Abstract

Following cardiovascular events (CVE) among people living with HIV (PLWH) is essential. Abacavir (ABC)'s impact on CVE challenges clinicians. We characterized CVE at our HIV clinic associated with ABC versus tenofovir disoproxil fumarate (TDF). This was a retrospective study of PLWH who started combination antiretroviral therapy with no prior CVE. Patients were evaluated as antiretroviral naive or antiretroviral experienced. Regimens included the following: always-ABC, always-TDF, first-ABC-switched-to-TDF, and first-TDF-switched-to-ABC regimens. Frequencies, rates, and Poisson regression were used to analyze CVE (cardiovascular/cerebrovascular) and were stratified with an a priori cutoff of before or after January 1, 2009. 1,440/2,852 patients were antiretroviral naive; 658 on always-ABC regimens, 1,186 on always-TDF regimens, 737 first-ABC-switched-to-TDF regimens, and 271 first-TDF-switched-to-ABC regimens. Seventy seven CVE occurred overall [16 naive vs. 61 experienced (p < .0001)]. Sixty events were cardiovascular and 17 cerebrovascular (p < .0001). Sixty-nine CVE occurred before 2009 and eight after (p < .0001).

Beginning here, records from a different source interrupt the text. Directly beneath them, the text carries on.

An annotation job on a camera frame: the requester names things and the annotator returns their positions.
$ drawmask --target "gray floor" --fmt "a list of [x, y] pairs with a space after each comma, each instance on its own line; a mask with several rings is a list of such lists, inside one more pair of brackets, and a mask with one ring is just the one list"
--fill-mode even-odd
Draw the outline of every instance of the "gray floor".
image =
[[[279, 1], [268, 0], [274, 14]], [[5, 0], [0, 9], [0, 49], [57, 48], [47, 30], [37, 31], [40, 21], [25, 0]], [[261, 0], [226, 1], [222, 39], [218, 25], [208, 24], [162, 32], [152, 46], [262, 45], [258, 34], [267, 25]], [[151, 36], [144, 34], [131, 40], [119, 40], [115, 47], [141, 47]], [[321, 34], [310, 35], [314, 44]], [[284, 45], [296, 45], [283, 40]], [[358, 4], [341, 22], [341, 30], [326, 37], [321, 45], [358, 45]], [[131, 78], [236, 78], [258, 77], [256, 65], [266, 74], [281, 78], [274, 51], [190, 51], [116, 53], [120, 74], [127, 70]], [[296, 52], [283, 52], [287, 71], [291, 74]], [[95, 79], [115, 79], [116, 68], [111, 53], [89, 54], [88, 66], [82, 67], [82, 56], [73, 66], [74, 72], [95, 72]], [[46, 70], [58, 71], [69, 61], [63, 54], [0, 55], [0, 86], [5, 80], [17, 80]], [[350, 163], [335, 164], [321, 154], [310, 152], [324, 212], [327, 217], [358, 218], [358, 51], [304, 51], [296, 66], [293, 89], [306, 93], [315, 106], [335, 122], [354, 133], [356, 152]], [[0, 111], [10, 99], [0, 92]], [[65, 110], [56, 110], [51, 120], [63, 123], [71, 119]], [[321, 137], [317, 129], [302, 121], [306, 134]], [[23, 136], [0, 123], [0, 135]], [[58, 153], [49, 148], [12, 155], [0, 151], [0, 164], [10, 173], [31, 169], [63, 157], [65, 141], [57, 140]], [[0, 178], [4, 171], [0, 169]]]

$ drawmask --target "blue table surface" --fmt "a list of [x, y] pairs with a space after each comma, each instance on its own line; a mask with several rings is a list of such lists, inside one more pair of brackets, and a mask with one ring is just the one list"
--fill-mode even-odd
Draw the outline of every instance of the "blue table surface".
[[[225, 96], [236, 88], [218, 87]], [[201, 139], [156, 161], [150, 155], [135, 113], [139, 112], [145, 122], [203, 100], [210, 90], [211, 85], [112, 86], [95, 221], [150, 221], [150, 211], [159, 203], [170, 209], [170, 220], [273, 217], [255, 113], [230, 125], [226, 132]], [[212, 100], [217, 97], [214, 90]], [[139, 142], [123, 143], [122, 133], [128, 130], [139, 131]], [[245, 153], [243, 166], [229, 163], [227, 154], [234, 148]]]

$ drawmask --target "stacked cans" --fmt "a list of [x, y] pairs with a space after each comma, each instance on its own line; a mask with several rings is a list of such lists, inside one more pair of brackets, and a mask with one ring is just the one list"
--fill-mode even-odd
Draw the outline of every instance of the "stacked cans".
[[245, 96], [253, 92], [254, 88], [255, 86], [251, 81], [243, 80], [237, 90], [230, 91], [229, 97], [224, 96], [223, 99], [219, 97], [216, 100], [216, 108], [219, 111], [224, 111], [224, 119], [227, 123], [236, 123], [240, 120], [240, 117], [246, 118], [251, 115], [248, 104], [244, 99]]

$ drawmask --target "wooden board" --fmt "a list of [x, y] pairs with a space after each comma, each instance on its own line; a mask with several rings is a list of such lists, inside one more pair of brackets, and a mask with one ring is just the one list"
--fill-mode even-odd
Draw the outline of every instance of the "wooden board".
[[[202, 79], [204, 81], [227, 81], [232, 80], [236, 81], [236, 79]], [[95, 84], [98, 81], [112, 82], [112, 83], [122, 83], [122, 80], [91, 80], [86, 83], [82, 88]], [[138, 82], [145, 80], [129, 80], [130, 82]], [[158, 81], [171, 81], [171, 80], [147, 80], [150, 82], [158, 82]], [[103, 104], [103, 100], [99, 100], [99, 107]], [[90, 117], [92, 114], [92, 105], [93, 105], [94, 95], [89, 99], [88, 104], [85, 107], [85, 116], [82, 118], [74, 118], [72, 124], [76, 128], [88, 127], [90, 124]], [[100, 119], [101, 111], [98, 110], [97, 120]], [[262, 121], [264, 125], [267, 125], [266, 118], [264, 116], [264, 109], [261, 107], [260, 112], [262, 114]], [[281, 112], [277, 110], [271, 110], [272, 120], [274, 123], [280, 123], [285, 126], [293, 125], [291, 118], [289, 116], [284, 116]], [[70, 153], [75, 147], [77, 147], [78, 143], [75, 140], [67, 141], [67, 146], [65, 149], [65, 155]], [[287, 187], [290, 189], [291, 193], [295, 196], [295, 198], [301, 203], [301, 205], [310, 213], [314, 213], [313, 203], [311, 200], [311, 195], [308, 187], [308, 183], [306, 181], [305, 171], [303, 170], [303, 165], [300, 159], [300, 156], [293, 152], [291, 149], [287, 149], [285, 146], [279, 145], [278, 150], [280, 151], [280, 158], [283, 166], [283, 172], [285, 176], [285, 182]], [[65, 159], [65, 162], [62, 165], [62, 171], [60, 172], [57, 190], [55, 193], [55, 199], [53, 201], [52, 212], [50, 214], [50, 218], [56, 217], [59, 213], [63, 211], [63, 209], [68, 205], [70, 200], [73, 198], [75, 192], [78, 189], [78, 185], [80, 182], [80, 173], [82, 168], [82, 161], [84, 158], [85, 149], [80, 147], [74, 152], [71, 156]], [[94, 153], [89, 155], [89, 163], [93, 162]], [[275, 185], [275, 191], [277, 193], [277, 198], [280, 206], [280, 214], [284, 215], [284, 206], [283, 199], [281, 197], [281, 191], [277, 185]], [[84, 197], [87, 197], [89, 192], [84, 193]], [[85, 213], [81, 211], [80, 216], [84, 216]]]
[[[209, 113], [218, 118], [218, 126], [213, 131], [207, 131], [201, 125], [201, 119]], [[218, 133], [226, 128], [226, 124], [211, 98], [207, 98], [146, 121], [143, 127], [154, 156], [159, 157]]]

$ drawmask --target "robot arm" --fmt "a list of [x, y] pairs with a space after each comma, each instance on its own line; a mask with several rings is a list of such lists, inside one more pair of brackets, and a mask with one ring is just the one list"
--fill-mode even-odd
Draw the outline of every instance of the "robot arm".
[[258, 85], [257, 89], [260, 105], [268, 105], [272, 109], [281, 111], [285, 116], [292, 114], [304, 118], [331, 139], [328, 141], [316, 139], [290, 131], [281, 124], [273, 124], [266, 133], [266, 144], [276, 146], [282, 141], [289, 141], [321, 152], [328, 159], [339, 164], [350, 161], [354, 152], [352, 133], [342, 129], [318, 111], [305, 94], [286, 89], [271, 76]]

There were 5.65 CVE-per-1,000-years [95% confidence interval (CI) 3.23-9.87] in the always-ABC, 1.95 CVE-per-1,000-years (95% CI 1.08-3.51) in the always-TDF, 2.01 CVE-per-1,000-years (95% CI 1.14-3.56) in the ABC-switched-to-TDF, and 1.82 CVE-per-1,000-years (95% CI 0.77-4.30) in TDF-switched-to-ABC (p <.01). Multivariable Poisson regression incidence rate ratios (IRRs) revealed that being on ABC-only (IRR 2.89; 95% CI 2.13-3.94), age (IRR 1.06 per year; 95% CI 1.04-1.07), and smoking (IRR for current 2.81; 95% CI 1.97-3.99; IRR for former 2.49; 95% CI 1.72-3.61) increased risk of CVE. Thus, in our clinic, CVE rates were increased in those on ABC and adds to the body of literature suggesting concern.